- First appearance: Jet Fuel Formula (1959)
- Created by: Jay Ward; Alex Anderson; Bill Scott;
- Portrayed by: Christopher Neame (1992 film); Robert De Niro (2000 film);
- Voiced by: Bill Scott (1959–1964); Keith Scott (1998–2000); Thomas Lennon (2014); Piotr Michael (2018–2019);

In-universe information
- Nickname: F.L.

= Fearless Leader =

American animated television character

Fearless Leader is the main antagonist in the 1959–1964 animated television series Rocky and His Friends and The Bullwinkle Show, both shows often collectively referred to as The Rocky and Bullwinkle Show. He is the employer of fellow primary villains Boris Badenov and Natasha Fatale, serving as an antagonist in some episodes of the series. He was originally voiced by Bill Scott.

==Character overview==
Fearless Leader is a dictator from the fictional country Pottsylvania, and the employer of the inept spies Boris Badenov and Natasha Fatale. He could always be found in his underground hideout, "Central Control." However, it seems evident that he did answer to one man himself: the diminutive Mr. Big. Mr. Big appears in two storylines of the series, "Upsidaisium" and "Metal Munching Moon Mice."
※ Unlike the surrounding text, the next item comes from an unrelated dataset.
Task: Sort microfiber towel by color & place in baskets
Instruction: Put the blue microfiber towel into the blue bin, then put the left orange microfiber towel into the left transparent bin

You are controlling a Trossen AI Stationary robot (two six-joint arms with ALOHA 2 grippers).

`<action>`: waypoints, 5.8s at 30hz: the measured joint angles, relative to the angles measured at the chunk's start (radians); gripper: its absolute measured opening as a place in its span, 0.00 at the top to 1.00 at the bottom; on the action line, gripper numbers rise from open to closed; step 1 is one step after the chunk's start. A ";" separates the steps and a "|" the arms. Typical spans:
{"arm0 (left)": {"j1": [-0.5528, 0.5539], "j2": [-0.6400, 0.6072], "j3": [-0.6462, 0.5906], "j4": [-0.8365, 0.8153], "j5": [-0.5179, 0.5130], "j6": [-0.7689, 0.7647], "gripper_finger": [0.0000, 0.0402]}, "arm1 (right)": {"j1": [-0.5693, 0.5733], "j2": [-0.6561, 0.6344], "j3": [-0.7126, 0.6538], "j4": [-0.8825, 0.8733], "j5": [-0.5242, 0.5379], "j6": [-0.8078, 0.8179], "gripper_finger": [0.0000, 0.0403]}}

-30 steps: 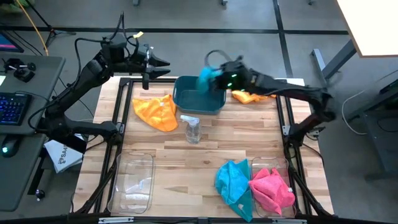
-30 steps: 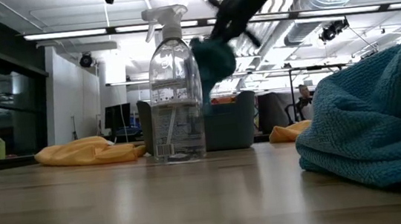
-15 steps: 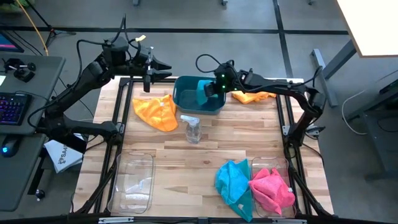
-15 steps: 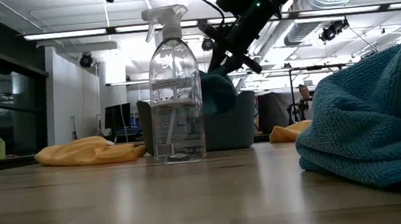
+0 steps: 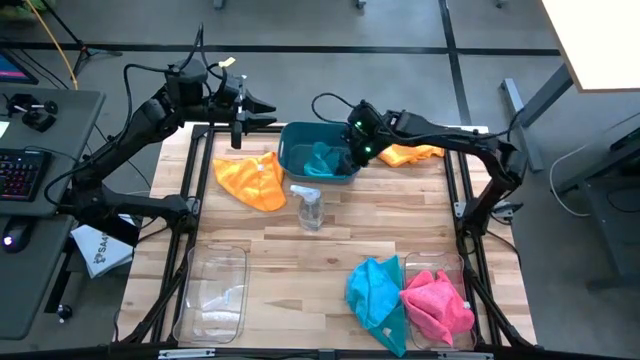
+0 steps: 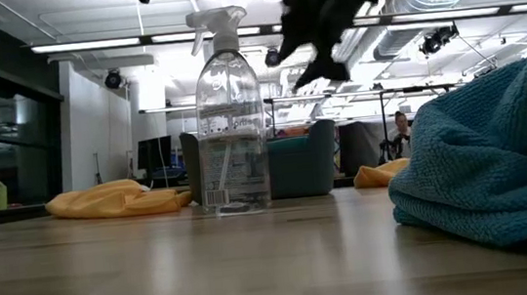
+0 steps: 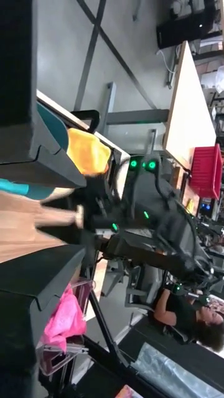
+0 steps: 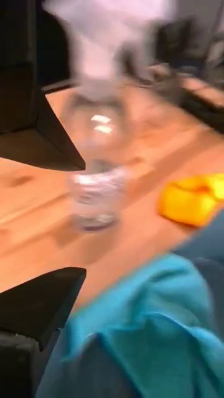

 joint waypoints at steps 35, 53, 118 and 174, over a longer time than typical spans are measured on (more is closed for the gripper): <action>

Fearless Leader has a notable face scar (possibly a dueling scar), much like the Nazi Otto Skorzeny, who may have been the inspiration for the character. As expected from his given position and name, Fearless Leader is a strict, ruthless character, and often harshly criticizes the incompetence of his main minion Gerald. He is usually shown with a long scar on his cheek and a monocle, both associated with German military officers in the first half of the 20th century, and he is sometimes shown to possess sharp carnivorous teeth. He is distrustful of his own employees, and is known to carry the Pottsylvania treasury with him wherever he goes. Although Pottsylvania's chief spies are given ersatz Russian accents, Fearless Leader's accent seems more in keeping with the Prussian militarist German stereotype. His monocle and sharply angled features closely resemble Erich von Stroheim and characters from a 1942 anti-Nazi propaganda poster circulated during World War II. (Note: cf: "Winning Entry in War Poster Competition" (2016)) He uses some German such as "Achtung" and "schweinhund," typical of German stereotypes in film and TV.

==In other media==
- Fearless Leader appears in live-action in two films: he is portrayed by Christopher Neame in Boris and Natasha: The Movie (1992) and by Robert De Niro in The Adventures of Rocky and Bullwinkle (2000).
- Fearless Leader was also the background picture seen hanging on the wall in the old newspaper cartoon, "Grin and Bear It" by Lichty, whenever the Kremlin or politburo was being lampooned.
- Fearless Leader appears in the short film Rocky & Bullwinkle, which was released with Mr. Peabody & Sherman on Blu-ray 3D on October 14, 2014, in which he was voiced by Thomas Lennon who also wrote the short along with Robert Ben Garant.
- In the Amazon Video series The Adventures of Rocky and Bullwinkle, Fearless Leader is voiced by Piotr Michael. In the series, he has more participation than in the original, as he usually decides to carry on his plans by himself after Boris and Natasha are outsmarted by Rocky and Bullwinkle. He is given a more comical and accident-prone personality.